• ACTION ITEM:
Show every line in the entries below where the word "geometry" appears.
(EXERCISE INPUTS Opens)
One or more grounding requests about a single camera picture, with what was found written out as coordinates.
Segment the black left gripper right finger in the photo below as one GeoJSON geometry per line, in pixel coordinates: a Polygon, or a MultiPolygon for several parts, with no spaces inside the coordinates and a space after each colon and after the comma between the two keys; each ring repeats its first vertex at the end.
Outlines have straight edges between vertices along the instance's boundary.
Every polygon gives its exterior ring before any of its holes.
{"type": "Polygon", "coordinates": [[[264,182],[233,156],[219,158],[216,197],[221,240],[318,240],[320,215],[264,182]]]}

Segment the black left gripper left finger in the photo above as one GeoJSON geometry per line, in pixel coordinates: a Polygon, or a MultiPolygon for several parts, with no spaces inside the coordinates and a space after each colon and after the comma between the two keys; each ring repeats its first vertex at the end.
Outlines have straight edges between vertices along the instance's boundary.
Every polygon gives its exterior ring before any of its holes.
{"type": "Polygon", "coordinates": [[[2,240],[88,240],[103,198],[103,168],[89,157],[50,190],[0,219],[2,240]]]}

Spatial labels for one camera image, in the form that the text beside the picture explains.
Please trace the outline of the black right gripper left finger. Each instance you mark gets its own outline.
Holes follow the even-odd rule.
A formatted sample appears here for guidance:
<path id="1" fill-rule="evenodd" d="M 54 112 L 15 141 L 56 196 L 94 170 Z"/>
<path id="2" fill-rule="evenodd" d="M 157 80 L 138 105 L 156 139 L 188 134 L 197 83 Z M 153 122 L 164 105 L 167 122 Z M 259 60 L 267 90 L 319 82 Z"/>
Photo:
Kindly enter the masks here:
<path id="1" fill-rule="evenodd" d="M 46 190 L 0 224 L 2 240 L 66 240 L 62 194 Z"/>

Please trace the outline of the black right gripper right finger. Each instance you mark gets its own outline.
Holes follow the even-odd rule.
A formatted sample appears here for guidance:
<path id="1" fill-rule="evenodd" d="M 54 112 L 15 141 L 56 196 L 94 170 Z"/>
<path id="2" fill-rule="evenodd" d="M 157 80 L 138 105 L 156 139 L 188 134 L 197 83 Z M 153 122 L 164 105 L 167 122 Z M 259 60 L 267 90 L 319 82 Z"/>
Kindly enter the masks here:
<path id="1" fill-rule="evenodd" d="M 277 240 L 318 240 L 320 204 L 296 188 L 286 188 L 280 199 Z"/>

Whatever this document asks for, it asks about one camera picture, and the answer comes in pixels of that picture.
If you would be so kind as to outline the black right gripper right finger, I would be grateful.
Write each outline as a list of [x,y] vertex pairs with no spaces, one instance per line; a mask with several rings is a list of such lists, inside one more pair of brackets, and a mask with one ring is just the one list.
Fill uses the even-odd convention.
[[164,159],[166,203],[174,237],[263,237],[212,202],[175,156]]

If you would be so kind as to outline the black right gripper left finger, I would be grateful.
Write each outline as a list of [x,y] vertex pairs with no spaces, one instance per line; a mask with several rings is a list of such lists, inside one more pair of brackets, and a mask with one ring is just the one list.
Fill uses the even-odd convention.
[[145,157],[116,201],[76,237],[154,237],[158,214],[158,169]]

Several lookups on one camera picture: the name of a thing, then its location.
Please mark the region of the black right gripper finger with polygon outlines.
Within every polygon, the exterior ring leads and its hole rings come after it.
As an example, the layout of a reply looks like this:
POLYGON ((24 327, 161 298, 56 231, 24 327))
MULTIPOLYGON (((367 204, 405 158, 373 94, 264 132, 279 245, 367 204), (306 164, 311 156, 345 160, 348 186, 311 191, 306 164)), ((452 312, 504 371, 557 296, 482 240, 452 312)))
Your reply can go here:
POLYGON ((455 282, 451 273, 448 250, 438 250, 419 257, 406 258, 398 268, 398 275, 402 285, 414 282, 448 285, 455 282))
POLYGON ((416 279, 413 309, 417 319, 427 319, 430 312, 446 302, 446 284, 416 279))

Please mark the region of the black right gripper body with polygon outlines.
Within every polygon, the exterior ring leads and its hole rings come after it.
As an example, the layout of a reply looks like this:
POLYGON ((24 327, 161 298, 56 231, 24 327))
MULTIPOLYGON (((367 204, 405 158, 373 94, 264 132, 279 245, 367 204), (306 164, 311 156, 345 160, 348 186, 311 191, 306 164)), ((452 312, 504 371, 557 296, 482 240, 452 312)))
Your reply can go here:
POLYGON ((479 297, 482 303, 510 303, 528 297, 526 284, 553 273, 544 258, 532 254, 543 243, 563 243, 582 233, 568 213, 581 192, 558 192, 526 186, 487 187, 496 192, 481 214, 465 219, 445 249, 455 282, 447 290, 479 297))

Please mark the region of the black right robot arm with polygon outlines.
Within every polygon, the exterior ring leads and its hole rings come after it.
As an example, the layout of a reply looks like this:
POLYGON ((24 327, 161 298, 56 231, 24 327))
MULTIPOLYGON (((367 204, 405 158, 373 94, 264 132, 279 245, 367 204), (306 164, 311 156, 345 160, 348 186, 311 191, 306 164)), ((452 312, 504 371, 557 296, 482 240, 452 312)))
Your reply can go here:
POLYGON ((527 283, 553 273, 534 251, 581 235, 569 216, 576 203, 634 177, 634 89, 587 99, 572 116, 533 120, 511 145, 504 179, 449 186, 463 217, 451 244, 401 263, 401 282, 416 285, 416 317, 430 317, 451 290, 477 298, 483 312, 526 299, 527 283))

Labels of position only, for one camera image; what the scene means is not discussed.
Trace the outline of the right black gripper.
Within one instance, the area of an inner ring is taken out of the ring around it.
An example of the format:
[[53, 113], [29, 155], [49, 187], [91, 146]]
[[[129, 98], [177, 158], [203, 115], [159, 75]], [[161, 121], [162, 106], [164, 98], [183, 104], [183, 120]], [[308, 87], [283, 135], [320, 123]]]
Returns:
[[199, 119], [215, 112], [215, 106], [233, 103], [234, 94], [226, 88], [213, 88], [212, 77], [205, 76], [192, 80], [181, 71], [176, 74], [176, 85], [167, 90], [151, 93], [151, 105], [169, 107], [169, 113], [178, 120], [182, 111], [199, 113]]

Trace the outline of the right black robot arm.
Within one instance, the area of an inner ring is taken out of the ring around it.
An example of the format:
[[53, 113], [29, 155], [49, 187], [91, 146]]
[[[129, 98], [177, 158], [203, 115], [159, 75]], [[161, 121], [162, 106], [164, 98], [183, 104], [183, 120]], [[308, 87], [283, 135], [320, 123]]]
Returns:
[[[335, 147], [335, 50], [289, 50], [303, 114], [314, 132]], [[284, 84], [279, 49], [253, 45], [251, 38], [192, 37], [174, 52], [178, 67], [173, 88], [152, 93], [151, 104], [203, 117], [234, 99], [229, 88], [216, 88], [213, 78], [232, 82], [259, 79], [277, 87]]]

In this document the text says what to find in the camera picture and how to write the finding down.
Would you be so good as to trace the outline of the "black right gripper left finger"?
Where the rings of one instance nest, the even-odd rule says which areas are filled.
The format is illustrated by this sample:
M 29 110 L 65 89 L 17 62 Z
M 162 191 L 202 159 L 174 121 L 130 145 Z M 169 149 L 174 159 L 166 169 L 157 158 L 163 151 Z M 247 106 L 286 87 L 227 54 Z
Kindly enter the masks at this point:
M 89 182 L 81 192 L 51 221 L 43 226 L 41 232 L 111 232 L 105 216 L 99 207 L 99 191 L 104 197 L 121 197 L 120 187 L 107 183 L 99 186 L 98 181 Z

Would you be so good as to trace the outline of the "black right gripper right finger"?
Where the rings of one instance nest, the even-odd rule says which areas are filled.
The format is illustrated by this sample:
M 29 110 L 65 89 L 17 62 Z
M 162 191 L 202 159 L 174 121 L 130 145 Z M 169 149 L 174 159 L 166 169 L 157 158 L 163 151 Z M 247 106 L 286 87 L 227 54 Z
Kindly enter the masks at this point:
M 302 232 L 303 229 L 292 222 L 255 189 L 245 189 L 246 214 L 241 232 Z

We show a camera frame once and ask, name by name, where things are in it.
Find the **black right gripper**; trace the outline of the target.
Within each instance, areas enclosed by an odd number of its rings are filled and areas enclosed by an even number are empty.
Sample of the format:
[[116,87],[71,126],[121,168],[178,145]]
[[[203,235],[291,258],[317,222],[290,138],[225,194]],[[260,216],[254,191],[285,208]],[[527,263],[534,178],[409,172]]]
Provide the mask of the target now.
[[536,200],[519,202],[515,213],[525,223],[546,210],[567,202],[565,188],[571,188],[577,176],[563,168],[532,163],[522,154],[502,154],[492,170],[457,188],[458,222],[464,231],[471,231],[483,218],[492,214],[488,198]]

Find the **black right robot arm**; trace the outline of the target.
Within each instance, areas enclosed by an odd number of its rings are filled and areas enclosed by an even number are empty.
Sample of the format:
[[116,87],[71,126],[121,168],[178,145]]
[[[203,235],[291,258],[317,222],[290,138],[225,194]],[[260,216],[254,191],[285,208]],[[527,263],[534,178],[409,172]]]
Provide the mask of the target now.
(EXERCISE INPUTS Closes)
• ANSWER FOR THIS EXERCISE:
Segment the black left gripper right finger in the photo below as one GeoJSON geometry per line, in pixel coordinates: a Polygon, or a MultiPolygon for several parts, with no spaces inside the coordinates and a space after each colon and after the comma between the two keys; each ring repeats its first vertex at the end.
Segment the black left gripper left finger in the photo above as one GeoJSON geometry per line, in pixel coordinates: a Polygon, or a MultiPolygon for several parts, with no spaces inside the coordinates and a space after each colon and after the comma between the two keys; each ring repeats its first vertex at the end.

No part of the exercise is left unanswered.